→ **DIRECTIONS**
Return every entry in full, with no alterations.

→ **MATERIAL SHOWN**
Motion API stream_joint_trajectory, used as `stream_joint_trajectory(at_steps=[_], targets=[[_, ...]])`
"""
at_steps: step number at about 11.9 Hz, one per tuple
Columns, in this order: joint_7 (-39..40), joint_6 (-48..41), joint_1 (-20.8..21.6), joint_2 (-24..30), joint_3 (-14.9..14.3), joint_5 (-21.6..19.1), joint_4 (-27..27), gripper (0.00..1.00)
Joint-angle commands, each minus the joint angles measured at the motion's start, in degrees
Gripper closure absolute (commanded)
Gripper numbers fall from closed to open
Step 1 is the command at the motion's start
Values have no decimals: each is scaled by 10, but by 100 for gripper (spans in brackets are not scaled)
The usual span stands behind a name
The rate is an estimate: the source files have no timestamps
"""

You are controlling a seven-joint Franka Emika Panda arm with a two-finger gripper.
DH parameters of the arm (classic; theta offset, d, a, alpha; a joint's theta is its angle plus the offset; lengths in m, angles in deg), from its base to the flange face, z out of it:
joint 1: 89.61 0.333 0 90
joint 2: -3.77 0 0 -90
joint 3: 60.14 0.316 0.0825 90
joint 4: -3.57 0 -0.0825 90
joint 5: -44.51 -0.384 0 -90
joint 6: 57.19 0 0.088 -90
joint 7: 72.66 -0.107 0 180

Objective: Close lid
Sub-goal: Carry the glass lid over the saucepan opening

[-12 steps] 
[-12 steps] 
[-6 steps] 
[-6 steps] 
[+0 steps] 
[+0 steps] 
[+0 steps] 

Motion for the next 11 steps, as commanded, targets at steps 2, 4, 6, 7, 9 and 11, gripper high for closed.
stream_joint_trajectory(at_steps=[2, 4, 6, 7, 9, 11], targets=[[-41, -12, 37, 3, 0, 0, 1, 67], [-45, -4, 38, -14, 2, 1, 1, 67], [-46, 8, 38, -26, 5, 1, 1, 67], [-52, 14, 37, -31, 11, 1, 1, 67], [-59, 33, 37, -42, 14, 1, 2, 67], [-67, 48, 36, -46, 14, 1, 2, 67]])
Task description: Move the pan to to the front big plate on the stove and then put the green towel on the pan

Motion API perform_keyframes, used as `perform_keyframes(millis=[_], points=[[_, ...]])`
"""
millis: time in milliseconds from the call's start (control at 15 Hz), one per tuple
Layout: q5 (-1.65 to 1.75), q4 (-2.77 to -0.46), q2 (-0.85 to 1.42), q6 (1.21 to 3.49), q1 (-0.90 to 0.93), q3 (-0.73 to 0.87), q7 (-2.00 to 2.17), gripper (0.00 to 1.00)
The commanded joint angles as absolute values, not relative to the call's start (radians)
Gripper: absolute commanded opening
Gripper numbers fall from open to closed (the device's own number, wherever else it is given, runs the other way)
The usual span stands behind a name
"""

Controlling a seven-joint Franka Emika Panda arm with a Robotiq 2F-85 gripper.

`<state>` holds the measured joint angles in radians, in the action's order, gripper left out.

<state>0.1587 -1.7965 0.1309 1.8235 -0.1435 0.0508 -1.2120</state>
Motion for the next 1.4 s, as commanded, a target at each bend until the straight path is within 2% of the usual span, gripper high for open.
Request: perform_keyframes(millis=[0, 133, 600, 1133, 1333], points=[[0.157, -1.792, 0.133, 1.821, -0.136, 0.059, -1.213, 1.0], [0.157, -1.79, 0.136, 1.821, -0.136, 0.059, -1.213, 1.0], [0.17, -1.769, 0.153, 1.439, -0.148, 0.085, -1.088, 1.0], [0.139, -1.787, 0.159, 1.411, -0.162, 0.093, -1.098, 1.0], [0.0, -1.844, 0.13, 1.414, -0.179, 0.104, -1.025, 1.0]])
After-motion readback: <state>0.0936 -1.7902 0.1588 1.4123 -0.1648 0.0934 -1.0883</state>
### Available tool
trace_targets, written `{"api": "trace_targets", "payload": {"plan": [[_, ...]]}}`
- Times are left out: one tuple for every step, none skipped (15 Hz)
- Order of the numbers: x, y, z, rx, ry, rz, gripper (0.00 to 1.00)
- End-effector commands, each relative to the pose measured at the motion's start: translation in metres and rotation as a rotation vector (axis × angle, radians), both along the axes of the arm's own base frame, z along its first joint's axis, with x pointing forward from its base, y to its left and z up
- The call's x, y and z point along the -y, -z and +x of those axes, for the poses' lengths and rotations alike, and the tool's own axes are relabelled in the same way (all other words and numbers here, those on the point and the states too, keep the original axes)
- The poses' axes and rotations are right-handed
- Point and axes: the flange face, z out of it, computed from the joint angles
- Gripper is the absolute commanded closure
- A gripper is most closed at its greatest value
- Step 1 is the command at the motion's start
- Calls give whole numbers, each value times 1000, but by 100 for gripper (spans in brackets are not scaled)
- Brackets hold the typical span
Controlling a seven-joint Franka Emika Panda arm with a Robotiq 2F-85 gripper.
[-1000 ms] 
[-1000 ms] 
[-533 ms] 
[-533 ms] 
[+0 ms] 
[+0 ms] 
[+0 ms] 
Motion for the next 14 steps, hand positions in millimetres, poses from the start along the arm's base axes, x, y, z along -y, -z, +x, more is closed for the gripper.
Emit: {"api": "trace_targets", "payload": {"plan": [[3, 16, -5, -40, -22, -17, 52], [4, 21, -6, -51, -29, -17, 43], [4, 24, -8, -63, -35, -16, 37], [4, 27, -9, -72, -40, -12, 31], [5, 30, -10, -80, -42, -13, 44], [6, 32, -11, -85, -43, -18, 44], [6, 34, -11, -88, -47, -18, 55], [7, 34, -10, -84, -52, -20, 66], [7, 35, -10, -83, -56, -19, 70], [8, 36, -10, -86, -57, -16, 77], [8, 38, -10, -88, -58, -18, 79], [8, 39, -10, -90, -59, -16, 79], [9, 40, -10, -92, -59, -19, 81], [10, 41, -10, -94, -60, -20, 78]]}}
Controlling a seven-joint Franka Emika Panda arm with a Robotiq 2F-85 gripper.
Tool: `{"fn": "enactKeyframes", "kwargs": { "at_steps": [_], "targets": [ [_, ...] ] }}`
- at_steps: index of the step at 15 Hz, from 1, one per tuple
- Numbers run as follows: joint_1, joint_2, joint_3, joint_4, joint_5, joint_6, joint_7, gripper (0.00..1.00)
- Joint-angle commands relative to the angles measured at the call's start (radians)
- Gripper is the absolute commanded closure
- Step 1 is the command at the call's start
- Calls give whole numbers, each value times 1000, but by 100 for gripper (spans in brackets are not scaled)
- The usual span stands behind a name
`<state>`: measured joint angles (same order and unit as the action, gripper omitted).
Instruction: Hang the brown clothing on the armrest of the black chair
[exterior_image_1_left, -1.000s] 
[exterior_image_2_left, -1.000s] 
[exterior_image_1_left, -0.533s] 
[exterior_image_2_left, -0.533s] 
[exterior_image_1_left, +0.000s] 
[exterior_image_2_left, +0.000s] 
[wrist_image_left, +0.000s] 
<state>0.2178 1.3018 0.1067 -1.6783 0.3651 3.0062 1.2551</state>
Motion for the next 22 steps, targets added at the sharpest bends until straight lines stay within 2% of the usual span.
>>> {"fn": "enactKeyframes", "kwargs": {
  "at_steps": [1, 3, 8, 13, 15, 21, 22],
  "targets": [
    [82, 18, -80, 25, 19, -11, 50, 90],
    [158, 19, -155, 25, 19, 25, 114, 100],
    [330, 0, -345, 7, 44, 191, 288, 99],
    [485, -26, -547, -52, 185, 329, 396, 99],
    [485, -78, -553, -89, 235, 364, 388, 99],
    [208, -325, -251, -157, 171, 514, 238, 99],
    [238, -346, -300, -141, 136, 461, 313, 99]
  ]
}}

→ **SOLUTION TO THE PROBLEM**
Motion API stream_joint_trajectory, used as `stream_joint_trajectory(at_steps=[_], targets=[[_, ...]])`
"""
at_steps: step number at about 11.9 Hz, one per tuple
Columns, in this order: joint_7 (-39..40), joint_6 (-48..41), joint_1 (-20.8..21.6), joint_2 (-24..30), joint_3 (-14.9..14.3), joint_5 (-21.6..19.1), joint_4 (-27..27), gripper (0.00..1.00)
Joint-angle commands, each minus the joint angles measured at the motion's start, in degrees
Gripper closure absolute (commanded)
Gripper numbers fall from closed to open
Step 1 is the command at the motion's start
Values have no decimals: each is scaled by 10, but by 100 for gripper (spans in brackets are not scaled)
The usual span stands behind a name
The rate is an estimate: the source files have no timestamps
"""

You are controlling a seven-joint Franka Emika Panda arm with a two-finger gripper.
DH parameters of the arm (classic; theta offset, d, a, alpha; a joint's theta is its angle plus the offset; lengths in m, angles in deg), from its base to the flange face, z out of it:
joint 1: 89.61 0.333 0 90
joint 2: -3.77 0 0 -90
joint 3: 60.14 0.316 0.0825 90
joint 4: -3.57 0 -0.0825 90
joint 5: -44.51 -0.384 0 -90
joint 6: 57.19 0 0.088 -90
joint 7: 72.66 -0.107 0 180

Objective: Close lid
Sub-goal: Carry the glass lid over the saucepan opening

[-12 steps] 
[-12 steps] 
[-6 steps] 
[-6 steps] 
[+0 steps] 
[+0 steps] 
[+0 steps] 

Motion for the next 11 steps, as commanded, targets at steps 2, 4, 6, 7, 9 and 11, gripper high for closed.
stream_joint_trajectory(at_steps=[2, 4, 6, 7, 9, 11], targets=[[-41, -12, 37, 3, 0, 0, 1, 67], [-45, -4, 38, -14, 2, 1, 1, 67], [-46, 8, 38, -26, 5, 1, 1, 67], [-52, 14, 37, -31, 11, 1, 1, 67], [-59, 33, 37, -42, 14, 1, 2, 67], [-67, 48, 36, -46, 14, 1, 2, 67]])
Task description: Move the pan to to the front big plate on the stove and then put the green towel on the pan

Motion API perform_keyframes, used as `perform_keyframes(millis=[_], points=[[_, ...]])`
"""
millis: time in milliseconds from the call's start (control at 15 Hz), one per tuple
Layout: q5 (-1.65 to 1.75), q4 (-2.77 to -0.46), q2 (-0.85 to 1.42), q6 (1.21 to 3.49), q1 (-0.90 to 0.93), q3 (-0.73 to 0.87), q7 (-2.00 to 2.17), gripper (0.00 to 1.00)
The commanded joint angles as absolute values, not relative to the call's start (radians)
Gripper: absolute commanded opening
Gripper numbers fall from open to closed (the device's own number, wherever else it is given, runs the other way)
The usual span stands behind a name
"""

Controlling a seven-joint Franka Emika Panda arm with a Robotiq 2F-85 gripper.

`<state>` holds the measured joint angles in radians, in the action's order, gripper left out.

<state>0.1587 -1.7965 0.1309 1.8235 -0.1435 0.0508 -1.2120</state>
Motion for the next 1.4 s, as commanded, a target at each bend until the straight path is within 2% of the usual span, gripper high for open.
Request: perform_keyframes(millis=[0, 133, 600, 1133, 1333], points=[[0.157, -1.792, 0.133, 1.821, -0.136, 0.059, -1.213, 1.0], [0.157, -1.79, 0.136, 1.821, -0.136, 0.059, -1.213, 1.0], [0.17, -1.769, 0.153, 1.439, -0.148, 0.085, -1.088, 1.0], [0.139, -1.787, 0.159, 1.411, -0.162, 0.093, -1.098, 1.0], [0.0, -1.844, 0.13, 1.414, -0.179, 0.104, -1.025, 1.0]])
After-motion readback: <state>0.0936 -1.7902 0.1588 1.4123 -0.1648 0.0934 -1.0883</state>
### Available tool
trace_targets, written `{"api": "trace_targets", "payload": {"plan": [[_, ...]]}}`
- Times are left out: one tuple for every step, none skipped (15 Hz)
- Order of the numbers: x, y, z, rx, ry, rz, gripper (0.00 to 1.00)
- End-effector commands, each relative to the pose measured at the motion's start: translation in metres and rotation as a rotation vector (axis × angle, radians), both along the axes of the arm's own base frame, z along its first joint's axis, with x pointing forward from its base, y to its left and z up
- The call's x, y and z point along the -y, -z and +x of those axes, for the poses' lengths and rotations alike, and the tool's own axes are relabelled in the same way (all other words and numbers here, those on the point and the states too, keep the original axes)
- The poses' axes and rotations are right-handed
- Point and axes: the flange face, z out of it, computed from the joint angles
- Gripper is the absolute commanded closure
- A gripper is most closed at its greatest value
- Step 1 is the command at the motion's start
- Calls give whole numbers, each value times 1000, but by 100 for gripper (spans in brackets are not scaled)
- Brackets hold the typical span
Controlling a seven-joint Franka Emika Panda arm with a Robotiq 2F-85 gripper.
[-1000 ms] 
[-1000 ms] 
[-533 ms] 
[-533 ms] 
[+0 ms] 
[+0 ms] 
[+0 ms] 
Motion for the next 14 steps, hand positions in millimetres, poses from the start along the arm's base axes, x, y, z along -y, -z, +x, more is closed for the gripper.
Emit: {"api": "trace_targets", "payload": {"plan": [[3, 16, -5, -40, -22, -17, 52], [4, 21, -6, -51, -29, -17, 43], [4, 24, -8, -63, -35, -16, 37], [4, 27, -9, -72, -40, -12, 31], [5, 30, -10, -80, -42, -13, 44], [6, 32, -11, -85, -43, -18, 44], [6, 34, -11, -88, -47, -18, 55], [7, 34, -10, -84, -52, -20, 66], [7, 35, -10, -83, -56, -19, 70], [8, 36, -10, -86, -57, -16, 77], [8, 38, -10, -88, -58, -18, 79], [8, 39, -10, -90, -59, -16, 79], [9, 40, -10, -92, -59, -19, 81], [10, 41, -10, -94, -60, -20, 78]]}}
Controlling a seven-joint Franka Emika Panda arm with a Robotiq 2F-85 gripper.
Tool: `{"fn": "enactKeyframes", "kwargs": { "at_steps": [_], "targets": [ [_, ...] ] }}`
- at_steps: index of the step at 15 Hz, from 1, one per tuple
- Numbers run as follows: joint_1, joint_2, joint_3, joint_4, joint_5, joint_6, joint_7, gripper (0.00..1.00)
- Joint-angle commands relative to the angles measured at the call's start (radians)
- Gripper is the absolute commanded closure
- Step 1 is the command at the call's start
- Calls give whole numbers, each value times 1000, but by 100 for gripper (spans in brackets are not scaled)
- The usual span stands behind a name
`<state>`: measured joint angles (same order and unit as the action, gripper omitted).
Instruction: Hang the brown clothing on the armrest of the black chair
[exterior_image_1_left, -1.000s] 
[exterior_image_2_left, -1.000s] 
[exterior_image_1_left, -0.533s] 
[exterior_image_2_left, -0.533s] 
[exterior_image_1_left, +0.000s] 
[exterior_image_2_left, +0.000s] 
[wrist_image_left, +0.000s] 
<state>0.2178 1.3018 0.1067 -1.6783 0.3651 3.0062 1.2551</state>
Motion for the next 22 steps, targets added at the sharpest bends until straight lines stay within 2% of the usual span.
>>> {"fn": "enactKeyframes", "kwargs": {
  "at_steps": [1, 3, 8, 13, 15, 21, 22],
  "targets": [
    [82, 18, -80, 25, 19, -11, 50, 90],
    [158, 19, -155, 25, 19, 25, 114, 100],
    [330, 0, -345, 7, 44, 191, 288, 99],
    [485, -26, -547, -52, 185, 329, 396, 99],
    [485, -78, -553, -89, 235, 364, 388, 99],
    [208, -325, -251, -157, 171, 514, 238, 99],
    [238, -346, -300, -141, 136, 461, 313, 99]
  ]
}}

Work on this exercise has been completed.